Yukarıdaki adlar, okurlara, özellikle de Eskişehirli okurlara hiç yabancı değil, bir anda çok çağırışımlar yapacaktır.

Birincisinden başlayalım. İnönü, Eskişehir’in bir ilçesi, tarihi bir yerleşim merkezi. Tarihselliği nereden gellyor,  onu da biliyoruz kuşkusuz. 10 Ocak 1921’de başlıyor. Bu ilçe topraklarında yeni yeni oluşturulan düzenli orduyla kurtuluş savaşının ilk zaferinin kazanıldığı topraklar. 2. İnönü zaferinin tarihi de 1 Nisan 1921 oluyor.

Ankara’dan Mustafa Kemal Paşa’nın, bu savaşların muzaffer Komutanı Albay İsmet’e çektiği telgrafta şu sözler ünlüdür;

“-Siz,

“İnönü’de düşmanı yenmekle kalmadınız, aynı zamanda milletin makus talihini de değiştirdiniz.”

İnönü, yıllar sonra İsmet’in soyadı olacaktır.

***

İkincisi, Sakarya!..

Geçtiğimiz günlerde yakın çevreden liseli gençleri sorguladım!..

-Sakarya Savaşı nerede yapılmıştır?

Duraksayıp düşününler,  ağzıma bakıp kopya çekenler oldu. “Adapazarı ı civarında”diyenler de. Artık Sakarya nehrinin doğduğu yerin bizim ilin sınırları içinde Çifteler İlçesi olduğunu söylemek gereği duymadım!..

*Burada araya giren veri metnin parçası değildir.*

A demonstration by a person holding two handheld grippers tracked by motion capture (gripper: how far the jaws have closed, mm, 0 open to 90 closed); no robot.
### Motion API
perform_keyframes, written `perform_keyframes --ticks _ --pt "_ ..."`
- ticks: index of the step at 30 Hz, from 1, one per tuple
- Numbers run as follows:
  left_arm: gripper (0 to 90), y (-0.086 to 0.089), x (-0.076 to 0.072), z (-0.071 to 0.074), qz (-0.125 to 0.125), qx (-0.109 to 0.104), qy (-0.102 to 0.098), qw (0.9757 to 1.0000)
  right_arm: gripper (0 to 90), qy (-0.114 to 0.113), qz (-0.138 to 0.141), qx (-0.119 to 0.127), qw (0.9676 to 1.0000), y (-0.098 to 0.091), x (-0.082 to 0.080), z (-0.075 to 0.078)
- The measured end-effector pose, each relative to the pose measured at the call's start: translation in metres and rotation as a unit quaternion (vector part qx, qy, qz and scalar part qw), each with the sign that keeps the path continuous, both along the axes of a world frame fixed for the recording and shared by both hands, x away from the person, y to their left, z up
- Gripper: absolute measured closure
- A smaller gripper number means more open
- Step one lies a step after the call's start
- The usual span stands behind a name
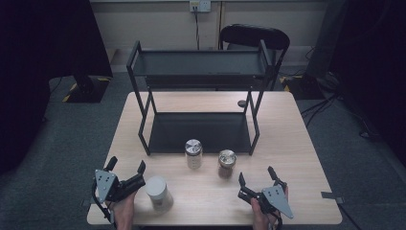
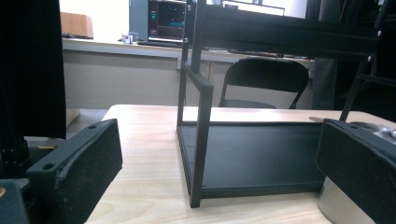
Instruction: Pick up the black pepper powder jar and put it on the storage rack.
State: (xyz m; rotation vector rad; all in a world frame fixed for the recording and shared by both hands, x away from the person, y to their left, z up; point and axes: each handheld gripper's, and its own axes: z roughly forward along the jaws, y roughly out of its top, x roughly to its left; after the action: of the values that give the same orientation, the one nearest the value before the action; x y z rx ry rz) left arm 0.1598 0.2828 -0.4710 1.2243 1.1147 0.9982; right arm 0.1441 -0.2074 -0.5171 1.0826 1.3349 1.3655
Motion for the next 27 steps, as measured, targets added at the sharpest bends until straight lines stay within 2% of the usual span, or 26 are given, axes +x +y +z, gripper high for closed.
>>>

Oysa bizim kuşak daha ilkokul 4.sınıfta öğrenmişti Sakarya savaşının Eskişehir topraklarında geçtiğini. Bu kanlı muharebenin, geceli-gündüzlü;

+22 gün 22 gece sürdüğünü de…

Bir diğer özelliğini  yıllar sonra öğrenecektik.;

-Subaylar savaşı…

***

Her rütbeden yüzlerce subayımızı kaybetmiştik. Bu ikinci zaferin tarihi de Temmuz sonu Ağustos başları 1921..

Bir diğer özelliği de Sakarya’nın… Nisan 1’de İnönü zaferleri elde edilmiş, Mustafa Kemal Paşa bir ay sonra 2 Mayıs’ta savaşların geçtiği yerleri görmek ve Garp Cephesi Komutanı İsmet Paşa ile görüşmek üzere Eskişehir’e gelir. Yanında Güney Cephesi komutanı Refet (Bele) ve Genel Kurmay Başkanı Fevzi (Çakmak) Paşa vardır. Paşalar bu görüşmede orduya yeni bir düzen vermek gerektiğine karar verirler. Mustafa Kemal burada kararını açıklar;

-Eskişehir’i terk ediyor, geri çekiliyoruz…

Komutanlar biraz şaşkındır! Kazanılmış bir savaş ve mevzi vardır üstelik.

Ve Yunan askeri  20 Temmuz 1921’de Eskişehir’e girer.

30 Ağustos’a doğru… Sakarya.

Fetokumpaslarının mağdurlarından Genel Kurmay eski Başkanı İlker Başbuğ bu kararın Batı Cephesinin 100 kilometre kadar doğuya çekilmesi anlamına geldiğini belirtirken şu tarihi saptamada bulunuyor ;

-Dünya tarihinde hiçbir komutanın almaya cesaret edemediği bir çekilme kararı.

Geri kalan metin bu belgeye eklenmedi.